Conclusion: the House of Delegates

This piece hasn’t offered a race-by-race exploration for the House of Delegates, mostly because all 2015 electoral drama lies in the Senate. The House Republican caucus holds a two-to-one majority in the General Assembly’s lower chamber, removing any doubts about its future partisan makeup. But just to dot our “i’s” and cross our “t’s,” we offer a list of districts to watch in the House on Nov. 3 in Table 2.

Table 2: Statistical overview of potentially competitive House of Delegates races

Notes: *Indicates an incumbent. House district numbers are colored according to the party that currently controls them. Total amount raised is through Sept. 30. The 2014 U.S. Senate race is used as an indicator of fundamental partisanship in lieu of the 2013 gubernatorial contest because the 2013 contest’s numbers were complicated by a third-party candidate’s performance.

Source: Virginia Public Access Project

At first glance, it might seem as if Democrats should be able to add a seat or two given how seemingly overextended Republicans are in the House, but that is far from guaranteed based on a seat-by-seat analysis. In fact, a likelier outcome may be no net change at all — much like in the Senate — or Republicans could conceivably add to their 67-33 majority.

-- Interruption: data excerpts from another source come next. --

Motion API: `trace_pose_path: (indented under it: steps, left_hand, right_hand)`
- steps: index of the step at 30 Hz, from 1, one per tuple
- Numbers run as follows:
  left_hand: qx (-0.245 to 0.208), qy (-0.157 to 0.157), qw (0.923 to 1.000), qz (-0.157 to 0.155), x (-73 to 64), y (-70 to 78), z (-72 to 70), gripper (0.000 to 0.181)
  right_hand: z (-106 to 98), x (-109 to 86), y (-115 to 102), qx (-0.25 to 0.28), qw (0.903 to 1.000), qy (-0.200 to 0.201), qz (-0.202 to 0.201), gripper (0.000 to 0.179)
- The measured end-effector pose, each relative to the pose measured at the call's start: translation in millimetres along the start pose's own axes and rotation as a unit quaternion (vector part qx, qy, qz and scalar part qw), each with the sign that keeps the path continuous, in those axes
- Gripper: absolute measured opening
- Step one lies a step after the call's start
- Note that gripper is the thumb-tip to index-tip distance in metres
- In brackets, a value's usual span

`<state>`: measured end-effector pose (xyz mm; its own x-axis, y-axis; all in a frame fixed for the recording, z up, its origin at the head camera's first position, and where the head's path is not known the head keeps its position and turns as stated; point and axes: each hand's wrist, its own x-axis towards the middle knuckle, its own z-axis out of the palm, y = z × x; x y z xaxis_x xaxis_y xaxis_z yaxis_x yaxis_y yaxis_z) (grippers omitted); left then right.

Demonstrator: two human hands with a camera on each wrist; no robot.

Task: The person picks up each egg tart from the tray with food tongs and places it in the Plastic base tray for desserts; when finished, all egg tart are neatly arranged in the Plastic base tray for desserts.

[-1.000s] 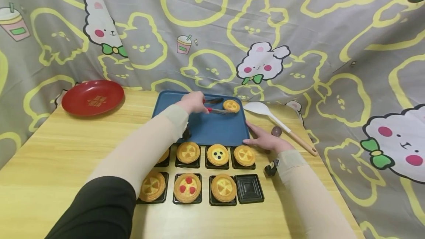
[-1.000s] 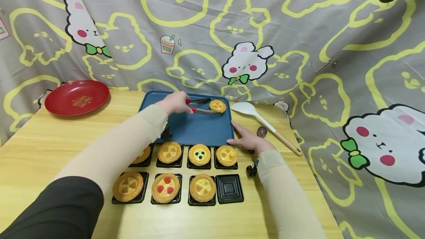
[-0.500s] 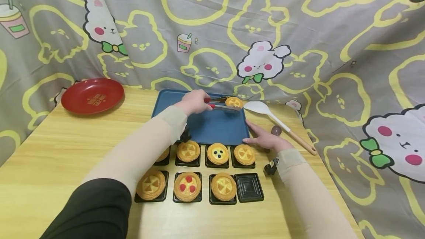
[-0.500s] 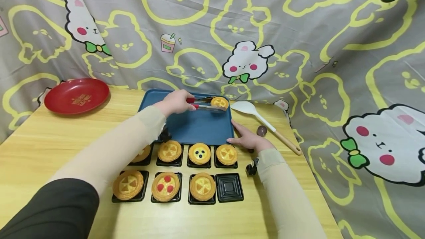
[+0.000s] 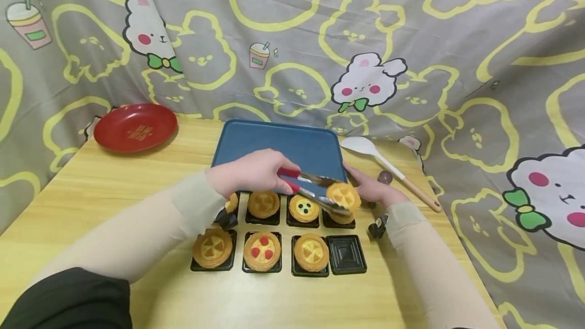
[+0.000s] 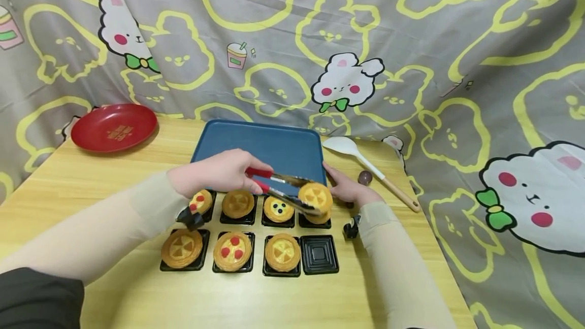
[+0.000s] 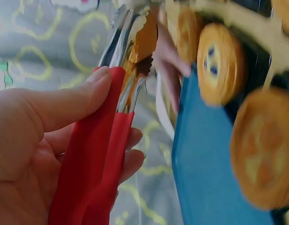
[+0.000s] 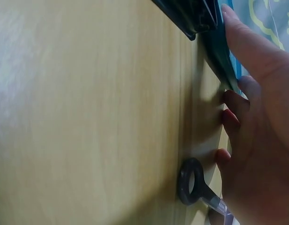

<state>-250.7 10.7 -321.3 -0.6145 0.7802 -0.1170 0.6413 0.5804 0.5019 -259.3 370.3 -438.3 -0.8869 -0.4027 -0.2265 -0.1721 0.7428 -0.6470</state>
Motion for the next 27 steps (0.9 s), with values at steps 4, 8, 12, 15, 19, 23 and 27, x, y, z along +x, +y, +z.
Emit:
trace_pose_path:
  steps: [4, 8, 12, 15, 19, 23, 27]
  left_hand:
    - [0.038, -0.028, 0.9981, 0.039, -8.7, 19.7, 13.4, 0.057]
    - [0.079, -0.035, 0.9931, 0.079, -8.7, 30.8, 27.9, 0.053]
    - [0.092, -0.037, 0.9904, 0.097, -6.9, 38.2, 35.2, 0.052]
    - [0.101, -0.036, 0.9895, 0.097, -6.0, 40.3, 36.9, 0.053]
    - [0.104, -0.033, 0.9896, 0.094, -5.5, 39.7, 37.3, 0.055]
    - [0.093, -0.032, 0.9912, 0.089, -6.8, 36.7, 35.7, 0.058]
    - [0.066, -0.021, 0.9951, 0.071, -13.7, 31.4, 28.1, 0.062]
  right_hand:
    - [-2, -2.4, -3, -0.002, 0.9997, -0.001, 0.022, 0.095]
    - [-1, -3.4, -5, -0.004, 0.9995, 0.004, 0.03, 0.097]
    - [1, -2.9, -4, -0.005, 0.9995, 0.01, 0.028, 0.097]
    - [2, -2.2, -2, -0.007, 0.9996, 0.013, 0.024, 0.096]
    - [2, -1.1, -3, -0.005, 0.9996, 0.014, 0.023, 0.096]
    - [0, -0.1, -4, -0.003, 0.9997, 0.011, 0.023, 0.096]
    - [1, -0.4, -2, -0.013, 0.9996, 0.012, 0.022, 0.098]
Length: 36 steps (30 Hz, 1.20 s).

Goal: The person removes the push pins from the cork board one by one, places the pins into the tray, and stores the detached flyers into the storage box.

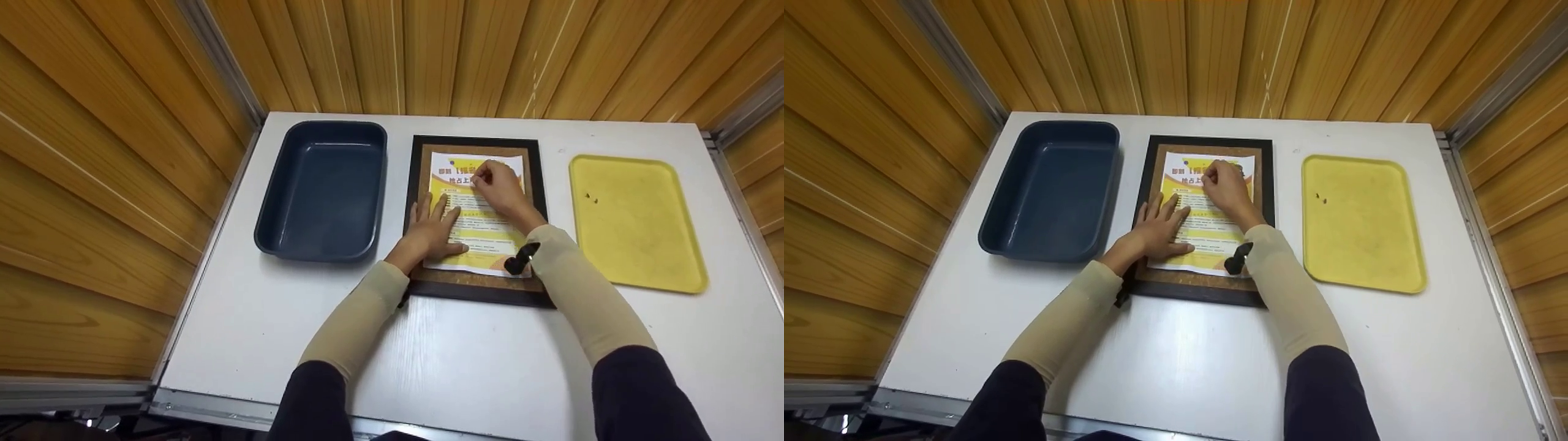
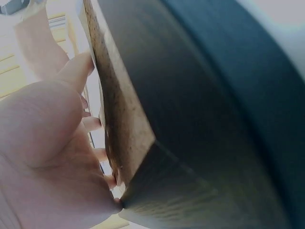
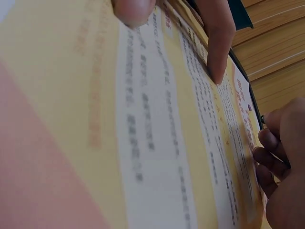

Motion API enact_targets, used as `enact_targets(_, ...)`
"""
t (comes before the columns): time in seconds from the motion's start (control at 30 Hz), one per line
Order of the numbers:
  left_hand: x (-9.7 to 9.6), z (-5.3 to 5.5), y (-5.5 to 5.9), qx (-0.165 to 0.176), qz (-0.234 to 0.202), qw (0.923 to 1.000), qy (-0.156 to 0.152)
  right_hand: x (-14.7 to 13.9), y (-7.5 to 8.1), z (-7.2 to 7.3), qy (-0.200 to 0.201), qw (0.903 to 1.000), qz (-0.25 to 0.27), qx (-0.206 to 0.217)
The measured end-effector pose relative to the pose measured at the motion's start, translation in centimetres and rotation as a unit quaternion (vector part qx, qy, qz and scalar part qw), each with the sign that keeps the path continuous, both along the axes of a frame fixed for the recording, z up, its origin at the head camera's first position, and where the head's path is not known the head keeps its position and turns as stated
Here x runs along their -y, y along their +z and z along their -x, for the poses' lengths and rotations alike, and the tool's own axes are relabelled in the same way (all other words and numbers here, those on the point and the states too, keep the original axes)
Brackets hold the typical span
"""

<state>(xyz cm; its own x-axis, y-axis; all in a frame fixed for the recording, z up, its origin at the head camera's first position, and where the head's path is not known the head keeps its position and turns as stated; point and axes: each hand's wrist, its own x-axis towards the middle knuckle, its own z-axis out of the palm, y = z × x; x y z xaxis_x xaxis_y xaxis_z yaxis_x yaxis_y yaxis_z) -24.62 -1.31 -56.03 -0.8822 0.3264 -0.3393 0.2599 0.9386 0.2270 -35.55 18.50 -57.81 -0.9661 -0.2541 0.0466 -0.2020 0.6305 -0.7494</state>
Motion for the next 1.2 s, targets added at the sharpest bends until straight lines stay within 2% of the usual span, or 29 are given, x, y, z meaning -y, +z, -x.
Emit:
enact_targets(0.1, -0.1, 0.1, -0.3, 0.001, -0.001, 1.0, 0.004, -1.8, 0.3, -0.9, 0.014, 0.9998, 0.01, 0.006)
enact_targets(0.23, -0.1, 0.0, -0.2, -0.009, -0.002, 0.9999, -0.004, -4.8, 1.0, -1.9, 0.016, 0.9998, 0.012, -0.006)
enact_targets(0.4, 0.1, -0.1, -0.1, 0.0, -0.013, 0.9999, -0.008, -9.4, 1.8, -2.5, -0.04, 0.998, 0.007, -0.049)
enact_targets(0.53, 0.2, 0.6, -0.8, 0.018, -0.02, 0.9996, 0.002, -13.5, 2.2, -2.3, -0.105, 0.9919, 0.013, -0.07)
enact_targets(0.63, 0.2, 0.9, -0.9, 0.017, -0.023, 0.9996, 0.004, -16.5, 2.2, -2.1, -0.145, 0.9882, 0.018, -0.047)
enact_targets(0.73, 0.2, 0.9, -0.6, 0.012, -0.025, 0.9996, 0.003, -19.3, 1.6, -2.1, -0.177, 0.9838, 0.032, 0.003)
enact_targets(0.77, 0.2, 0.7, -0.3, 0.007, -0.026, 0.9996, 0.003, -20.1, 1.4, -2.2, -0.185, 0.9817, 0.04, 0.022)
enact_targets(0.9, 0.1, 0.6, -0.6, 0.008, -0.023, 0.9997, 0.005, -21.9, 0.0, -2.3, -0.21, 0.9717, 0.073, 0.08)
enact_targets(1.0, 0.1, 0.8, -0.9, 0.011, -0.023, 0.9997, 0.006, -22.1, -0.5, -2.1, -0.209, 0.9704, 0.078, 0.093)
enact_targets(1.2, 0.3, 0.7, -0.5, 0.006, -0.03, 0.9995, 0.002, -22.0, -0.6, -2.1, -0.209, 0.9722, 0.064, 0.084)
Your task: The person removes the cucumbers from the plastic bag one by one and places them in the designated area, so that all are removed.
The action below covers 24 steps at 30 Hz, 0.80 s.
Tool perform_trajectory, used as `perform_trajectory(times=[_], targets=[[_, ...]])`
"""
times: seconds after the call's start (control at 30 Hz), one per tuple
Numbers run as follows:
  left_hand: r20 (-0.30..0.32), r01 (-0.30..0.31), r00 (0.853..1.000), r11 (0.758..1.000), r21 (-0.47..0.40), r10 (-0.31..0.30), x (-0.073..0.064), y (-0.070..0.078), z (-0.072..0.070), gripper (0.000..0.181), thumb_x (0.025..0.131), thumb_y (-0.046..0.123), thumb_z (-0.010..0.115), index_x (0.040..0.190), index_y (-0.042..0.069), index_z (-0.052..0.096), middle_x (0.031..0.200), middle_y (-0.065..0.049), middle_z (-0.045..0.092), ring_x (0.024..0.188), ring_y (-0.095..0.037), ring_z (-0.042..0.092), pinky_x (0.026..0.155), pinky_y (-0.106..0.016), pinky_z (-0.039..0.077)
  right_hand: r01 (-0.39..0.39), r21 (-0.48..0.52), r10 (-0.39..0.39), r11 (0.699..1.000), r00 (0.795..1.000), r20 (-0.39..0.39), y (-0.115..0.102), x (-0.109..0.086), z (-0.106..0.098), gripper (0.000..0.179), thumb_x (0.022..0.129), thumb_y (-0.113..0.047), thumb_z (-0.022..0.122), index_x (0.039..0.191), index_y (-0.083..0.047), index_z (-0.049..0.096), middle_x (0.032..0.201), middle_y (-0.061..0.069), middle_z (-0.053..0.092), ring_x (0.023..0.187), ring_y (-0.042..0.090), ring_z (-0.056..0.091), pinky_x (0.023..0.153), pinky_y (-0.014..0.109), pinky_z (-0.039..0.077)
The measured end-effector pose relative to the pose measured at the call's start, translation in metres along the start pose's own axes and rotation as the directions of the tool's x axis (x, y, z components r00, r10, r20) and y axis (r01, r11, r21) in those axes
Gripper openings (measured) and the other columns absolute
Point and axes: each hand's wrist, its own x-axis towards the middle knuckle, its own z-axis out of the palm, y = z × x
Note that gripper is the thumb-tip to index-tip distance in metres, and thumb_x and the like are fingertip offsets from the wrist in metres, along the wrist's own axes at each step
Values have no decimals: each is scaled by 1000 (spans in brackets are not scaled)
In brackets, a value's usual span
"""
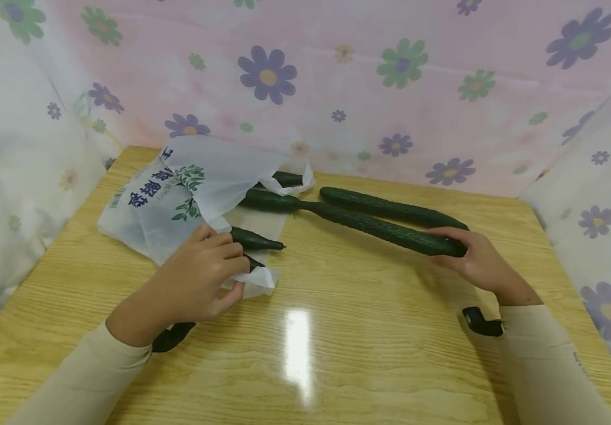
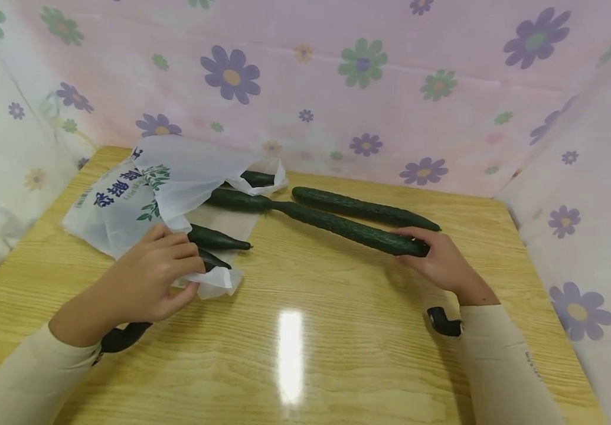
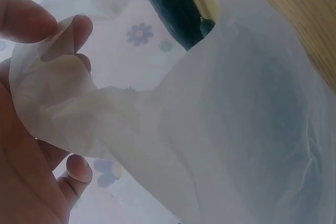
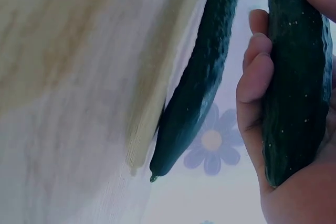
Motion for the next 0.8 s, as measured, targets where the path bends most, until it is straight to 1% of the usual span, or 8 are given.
perform_trajectory(times=[0.07, 0.17, 0.33, 0.47, 0.53, 0.67, 0.77, 0.8], targets=[[-4, -3, 1000, 1000, 0, 3, 1, 0, 0, 7, 76, 19, 59, 78, 15, 64, 74, 5, 57, 73, -17, 48, 74, -35, 32, -22, 37, 22, 999, 1000, 3, 1, -1, -3, 50, 93, -21, 71, 140, -14, 57, 144, 21, 52, 127, 40, 50, 93, 58, 43], [-2, -1, 1000, 1000, 2, 1, 2, -1, -1, 7, 75, 19, 59, 78, 15, 64, 75, 4, 58, 74, -17, 49, 74, -36, 33, -46, 79, 45, 996, 999, 11, 4, -2, -5, 52, 93, -20, 70, 142, -12, 54, 147, 24, 48, 135, 49, 40, 97, 69, 37], [1, -2, 1000, 1000, 3, 2, 1, 0, -2, 6, 75, 18, 59, 77, 15, 64, 74, 4, 57, 74, -17, 49, 74, -36, 32, -47, 76, 45, 996, 999, 25, 7, -1, -5, 51, 94, -21, 70, 141, -10, 55, 147, 25, 48, 134, 51, 40, 97, 70, 36], [-5, -9, 1000, 1000, -3, 9, 2, 1, -2, 7, 75, 18, 59, 77, 14, 64, 73, 4, 57, 73, -17, 48, 74, -36, 33, -47, 54, 45, 997, 999, 27, 10, -1, -2, 50, 94, -21, 70, 140, -10, 56, 145, 25, 50, 132, 48, 44, 95, 66, 40], [-4, -10, 1000, 1000, -4, 10, 3, 1, -1, 6, 75, 18, 59, 77, 14, 64, 73, 4, 57, 73, -17, 48, 75, -36, 34, -48, 29, 47, 998, 999, 26, 12, -1, -2, 49, 94, -22, 70, 140, -11, 57, 144, 23, 51, 127, 42, 49, 92, 61, 43], [3, -7, 1000, 1000, -4, 7, 3, 2, -1, 5, 75, 18, 59, 76, 15, 63, 73, 4, 57, 72, -17, 47, 75, -36, 33, -30, 11, 30, 999, 999, 20, 14, 1, -1, 48, 94, -21, 70, 139, -13, 58, 142, 22, 54, 122, 35, 53, 91, 56, 45], [10, -2, 1000, 1000, -7, 2, 2, 3, 0, 6, 75, 18, 59, 76, 14, 64, 74, 3, 58, 73, -17, 47, 75, -36, 34, -9, 2, 9, 1000, 1000, 9, 15, 2, -1, 48, 92, -18, 72, 138, -14, 59, 140, 21, 57, 111, 21, 59, 91, 42, 48], [13, 0, 1000, 1000, -8, 0, 2, 3, 0, 6, 75, 18, 60, 77, 14, 64, 74, 3, 58, 73, -17, 48, 75, -36, 34, 1, -5, 0, 1000, 1000, 10, 15, 3, -1, 48, 92, -17, 72, 138, -13, 59, 139, 22, 57, 100, 16, 60, 87, 36, 47]])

One final point: A great unknown for the House going forward is a pending court case regarding the boundary lines of 12 districts around the state. The suit involves arguments similar to those made in a recent redistricting case in Virginia that has resulted in the redrawing of the state’s congressional map (the court is currently drawing the new lines). Depending on the timeline, the U.S. District Court for the Eastern District of Virginia — which also originally heard and overturned the congressional map — could decide the House of Delegates case in time to force special elections in newly-drawn districts during the 2016 cycle. Not only would a new map almost certainly be more favorable to Democrats, but the prospect of presidential-level turnout would be a huge boost for them — the GOP currently holds 14 seats that Obama won in 2012. As time passes and no decision is reached, this wild scenario becomes less and less likely as appeals (if necessary) would delay things further, but there certainly remains a chance that a new map could be drawn that would impact the partisan makeup of the House markedly during the next gubernatorial cycle in 2017.